Asheville, North Carolina, is the echo of the Hippie shout of the 60s. Everywhere you look, hand bills urge residents to keep it local: local art, local food. The residents support their own. There are eighteen craft breweries in the area. It’s really, really hard to get a bad beer here (unless you order a Bud). The city is a mecca for artists, writers, beer aficionados and nature lovers. Did I mention the dozens and dozens of hiking trails in the surrounding mountains?
Deena and I were downtown looking at the menu of Farm Burger, whose speciality is local, grassfed beef burgers. I’m sure they were fantastic, but a waiter from next door convinced us to eat at Salsa’s. We enjoyed a squash quesadilla, made with their own winter squash, and other local ingredients. The restaurant has its own farm and makes dishes and hot sauces from their organic produce, printing the menu daily. This is one fine model for the rest of the country to follow. In Asheville, they’ve taken to heart “Think Globally, Act Locally.”
The creativity of the art in Asheville puts the gallery walks we used to do in South Florida to shame. Everywhere you look, artists here are pushing the envelope. American Style Magazine has listed this city in the Top 25 Small Cities For Art.

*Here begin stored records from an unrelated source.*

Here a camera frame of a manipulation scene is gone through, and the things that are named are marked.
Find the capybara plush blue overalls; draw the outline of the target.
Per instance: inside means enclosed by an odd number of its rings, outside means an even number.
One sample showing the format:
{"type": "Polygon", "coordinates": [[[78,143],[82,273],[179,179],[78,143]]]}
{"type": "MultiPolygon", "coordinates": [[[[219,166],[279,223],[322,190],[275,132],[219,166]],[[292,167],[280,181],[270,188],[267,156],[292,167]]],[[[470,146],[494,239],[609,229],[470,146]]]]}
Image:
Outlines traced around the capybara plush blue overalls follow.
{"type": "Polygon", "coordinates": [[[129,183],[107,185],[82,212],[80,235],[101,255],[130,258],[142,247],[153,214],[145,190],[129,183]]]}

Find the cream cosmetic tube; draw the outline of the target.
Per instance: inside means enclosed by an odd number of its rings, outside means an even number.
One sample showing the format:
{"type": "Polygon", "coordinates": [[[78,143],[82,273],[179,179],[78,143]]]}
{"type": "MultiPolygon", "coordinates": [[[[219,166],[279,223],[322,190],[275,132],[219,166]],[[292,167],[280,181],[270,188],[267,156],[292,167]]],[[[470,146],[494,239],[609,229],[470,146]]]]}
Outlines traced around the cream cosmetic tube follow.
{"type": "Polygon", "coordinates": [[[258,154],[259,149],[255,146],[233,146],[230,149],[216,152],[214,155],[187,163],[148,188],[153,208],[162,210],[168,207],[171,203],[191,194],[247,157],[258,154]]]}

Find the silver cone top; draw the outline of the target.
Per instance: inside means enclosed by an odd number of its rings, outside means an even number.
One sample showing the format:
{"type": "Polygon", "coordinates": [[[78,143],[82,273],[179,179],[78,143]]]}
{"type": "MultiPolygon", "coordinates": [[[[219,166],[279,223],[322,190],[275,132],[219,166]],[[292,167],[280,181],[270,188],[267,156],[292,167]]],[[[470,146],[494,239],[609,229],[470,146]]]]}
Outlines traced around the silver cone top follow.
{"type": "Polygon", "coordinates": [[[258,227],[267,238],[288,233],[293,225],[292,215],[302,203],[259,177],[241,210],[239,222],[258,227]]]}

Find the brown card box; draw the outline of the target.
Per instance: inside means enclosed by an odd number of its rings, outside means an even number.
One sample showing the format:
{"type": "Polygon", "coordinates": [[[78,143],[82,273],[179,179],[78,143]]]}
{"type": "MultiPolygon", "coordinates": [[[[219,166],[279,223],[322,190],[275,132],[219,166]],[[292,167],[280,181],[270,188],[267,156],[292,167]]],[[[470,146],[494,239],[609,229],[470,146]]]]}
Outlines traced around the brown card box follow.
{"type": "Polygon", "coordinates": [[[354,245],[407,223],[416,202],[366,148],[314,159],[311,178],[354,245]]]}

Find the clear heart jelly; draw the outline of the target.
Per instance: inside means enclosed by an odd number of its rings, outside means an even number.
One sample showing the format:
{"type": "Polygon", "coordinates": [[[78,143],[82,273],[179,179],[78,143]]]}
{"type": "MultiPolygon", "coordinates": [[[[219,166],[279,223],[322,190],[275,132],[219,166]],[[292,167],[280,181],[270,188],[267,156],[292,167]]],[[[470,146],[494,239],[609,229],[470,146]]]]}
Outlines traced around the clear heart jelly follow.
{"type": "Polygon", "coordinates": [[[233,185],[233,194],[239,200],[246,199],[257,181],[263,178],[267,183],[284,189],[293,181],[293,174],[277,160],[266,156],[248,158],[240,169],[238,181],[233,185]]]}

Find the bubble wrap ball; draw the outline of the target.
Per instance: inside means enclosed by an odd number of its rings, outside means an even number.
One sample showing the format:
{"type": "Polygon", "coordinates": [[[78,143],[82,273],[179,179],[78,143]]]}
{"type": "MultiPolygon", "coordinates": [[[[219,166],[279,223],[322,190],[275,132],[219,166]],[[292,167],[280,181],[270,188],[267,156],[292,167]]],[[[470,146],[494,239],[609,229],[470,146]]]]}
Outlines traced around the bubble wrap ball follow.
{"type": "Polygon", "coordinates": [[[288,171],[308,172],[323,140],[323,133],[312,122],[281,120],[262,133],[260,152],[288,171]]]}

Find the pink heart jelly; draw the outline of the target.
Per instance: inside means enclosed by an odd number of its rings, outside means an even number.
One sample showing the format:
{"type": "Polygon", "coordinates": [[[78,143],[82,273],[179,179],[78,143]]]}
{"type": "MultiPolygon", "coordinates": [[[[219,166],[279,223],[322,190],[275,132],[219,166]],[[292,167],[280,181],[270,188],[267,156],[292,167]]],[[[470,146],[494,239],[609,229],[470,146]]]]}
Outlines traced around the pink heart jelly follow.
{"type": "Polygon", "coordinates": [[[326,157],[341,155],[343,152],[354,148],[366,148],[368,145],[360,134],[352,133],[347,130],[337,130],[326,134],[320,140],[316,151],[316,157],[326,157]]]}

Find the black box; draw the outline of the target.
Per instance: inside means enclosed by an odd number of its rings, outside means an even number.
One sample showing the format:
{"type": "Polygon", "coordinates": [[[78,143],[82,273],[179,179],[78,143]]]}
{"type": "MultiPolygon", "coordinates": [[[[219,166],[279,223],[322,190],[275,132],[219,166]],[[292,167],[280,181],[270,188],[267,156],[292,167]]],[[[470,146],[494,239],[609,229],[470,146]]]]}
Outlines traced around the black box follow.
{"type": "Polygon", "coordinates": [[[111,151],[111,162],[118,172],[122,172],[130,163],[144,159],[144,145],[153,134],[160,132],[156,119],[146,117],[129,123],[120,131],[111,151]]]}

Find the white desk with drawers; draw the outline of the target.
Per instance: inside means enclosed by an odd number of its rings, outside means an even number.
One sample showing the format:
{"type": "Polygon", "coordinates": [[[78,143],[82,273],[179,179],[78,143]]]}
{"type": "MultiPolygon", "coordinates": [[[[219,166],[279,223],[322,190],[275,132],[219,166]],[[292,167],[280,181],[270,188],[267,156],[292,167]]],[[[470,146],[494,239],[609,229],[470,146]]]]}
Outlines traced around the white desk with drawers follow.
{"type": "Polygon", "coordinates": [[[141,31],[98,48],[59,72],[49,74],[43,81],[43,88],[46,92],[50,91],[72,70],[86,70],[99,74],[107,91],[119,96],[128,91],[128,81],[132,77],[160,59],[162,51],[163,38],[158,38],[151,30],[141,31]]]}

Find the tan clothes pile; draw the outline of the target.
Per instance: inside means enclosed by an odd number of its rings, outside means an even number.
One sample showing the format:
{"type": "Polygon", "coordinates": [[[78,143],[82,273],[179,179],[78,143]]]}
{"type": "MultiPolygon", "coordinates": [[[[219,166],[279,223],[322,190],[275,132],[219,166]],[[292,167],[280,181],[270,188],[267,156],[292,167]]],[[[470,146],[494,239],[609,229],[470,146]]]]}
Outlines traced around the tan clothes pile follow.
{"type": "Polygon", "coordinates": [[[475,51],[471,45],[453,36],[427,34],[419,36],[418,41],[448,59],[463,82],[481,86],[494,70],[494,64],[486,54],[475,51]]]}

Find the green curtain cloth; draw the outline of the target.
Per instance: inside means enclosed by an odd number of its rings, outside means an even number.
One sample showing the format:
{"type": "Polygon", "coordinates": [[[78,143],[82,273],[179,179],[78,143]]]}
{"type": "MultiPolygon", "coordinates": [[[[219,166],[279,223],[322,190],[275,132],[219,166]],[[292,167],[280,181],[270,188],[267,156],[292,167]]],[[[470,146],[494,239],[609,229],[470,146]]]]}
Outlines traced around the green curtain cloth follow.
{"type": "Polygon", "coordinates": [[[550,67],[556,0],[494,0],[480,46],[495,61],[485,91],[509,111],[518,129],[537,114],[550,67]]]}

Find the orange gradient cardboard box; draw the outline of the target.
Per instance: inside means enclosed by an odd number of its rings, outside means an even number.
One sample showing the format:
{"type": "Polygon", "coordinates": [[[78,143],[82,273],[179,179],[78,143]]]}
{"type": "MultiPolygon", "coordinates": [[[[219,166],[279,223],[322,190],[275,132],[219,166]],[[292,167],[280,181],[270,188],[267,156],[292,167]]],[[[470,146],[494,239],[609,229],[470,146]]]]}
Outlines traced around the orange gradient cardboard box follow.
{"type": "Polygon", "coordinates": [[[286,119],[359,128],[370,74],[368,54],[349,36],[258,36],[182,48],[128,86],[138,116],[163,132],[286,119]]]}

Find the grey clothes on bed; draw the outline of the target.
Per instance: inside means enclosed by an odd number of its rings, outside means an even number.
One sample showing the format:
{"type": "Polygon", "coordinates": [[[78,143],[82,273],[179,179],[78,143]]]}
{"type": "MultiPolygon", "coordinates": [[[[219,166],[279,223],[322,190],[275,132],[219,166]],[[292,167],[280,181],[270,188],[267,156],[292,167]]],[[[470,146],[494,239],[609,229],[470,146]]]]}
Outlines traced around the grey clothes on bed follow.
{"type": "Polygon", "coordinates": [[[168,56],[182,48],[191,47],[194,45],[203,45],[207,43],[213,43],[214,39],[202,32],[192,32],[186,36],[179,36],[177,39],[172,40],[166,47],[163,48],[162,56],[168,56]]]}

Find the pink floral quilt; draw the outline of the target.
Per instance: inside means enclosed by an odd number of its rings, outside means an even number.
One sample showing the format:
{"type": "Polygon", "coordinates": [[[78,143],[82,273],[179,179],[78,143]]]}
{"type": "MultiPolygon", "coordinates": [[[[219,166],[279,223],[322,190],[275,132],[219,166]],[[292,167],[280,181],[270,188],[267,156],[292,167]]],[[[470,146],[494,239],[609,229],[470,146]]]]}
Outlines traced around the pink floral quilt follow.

The city is full of history, with the area counting 1000 residents before 1800. Ideally located in a gap through the Appalachian Mountains, the area was on the trade and travel routes of an expanding United States. It boomed in the roaring 20s. Deena and I enjoyed the Asheville Urban Trail, a marked walk-about in the downtown area with plaques pointing out the various historical features. The city is very conscious of their history and architecture and has preserved it where possible.